- Aim of the task -
Within the listing below, please show every line carrying the string "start".

- Data section -
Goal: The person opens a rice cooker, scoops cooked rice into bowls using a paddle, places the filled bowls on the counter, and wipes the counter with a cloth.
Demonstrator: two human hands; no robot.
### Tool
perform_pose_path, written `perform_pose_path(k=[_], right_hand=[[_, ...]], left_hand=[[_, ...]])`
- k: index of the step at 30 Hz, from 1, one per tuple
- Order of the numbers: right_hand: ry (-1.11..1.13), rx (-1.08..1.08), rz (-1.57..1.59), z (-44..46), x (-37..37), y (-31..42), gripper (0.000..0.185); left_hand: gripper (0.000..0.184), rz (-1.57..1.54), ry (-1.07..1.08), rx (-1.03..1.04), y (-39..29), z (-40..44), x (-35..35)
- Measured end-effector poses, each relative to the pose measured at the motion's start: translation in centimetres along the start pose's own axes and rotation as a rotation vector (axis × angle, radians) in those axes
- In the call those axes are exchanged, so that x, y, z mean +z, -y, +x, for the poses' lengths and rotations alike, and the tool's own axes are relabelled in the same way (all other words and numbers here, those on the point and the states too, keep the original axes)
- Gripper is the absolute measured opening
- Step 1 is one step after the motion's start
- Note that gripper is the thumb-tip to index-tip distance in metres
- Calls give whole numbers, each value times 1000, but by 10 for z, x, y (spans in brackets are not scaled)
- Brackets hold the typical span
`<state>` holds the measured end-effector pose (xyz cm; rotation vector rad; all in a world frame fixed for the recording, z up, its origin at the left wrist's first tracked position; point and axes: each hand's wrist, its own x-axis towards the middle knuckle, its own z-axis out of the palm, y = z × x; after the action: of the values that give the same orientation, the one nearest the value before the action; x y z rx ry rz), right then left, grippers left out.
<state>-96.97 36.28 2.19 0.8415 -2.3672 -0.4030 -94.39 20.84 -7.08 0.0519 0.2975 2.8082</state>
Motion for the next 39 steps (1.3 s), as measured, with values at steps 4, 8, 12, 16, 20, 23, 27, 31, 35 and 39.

- Answer box -
- Measured end-effector poses, each relative to the pose measured at the motion's start: translation in centimetres along the start pose's own axes and rotation as a rotation vector (axis × angle, radians) in those axes
- Step 1 is one step after the motion's start

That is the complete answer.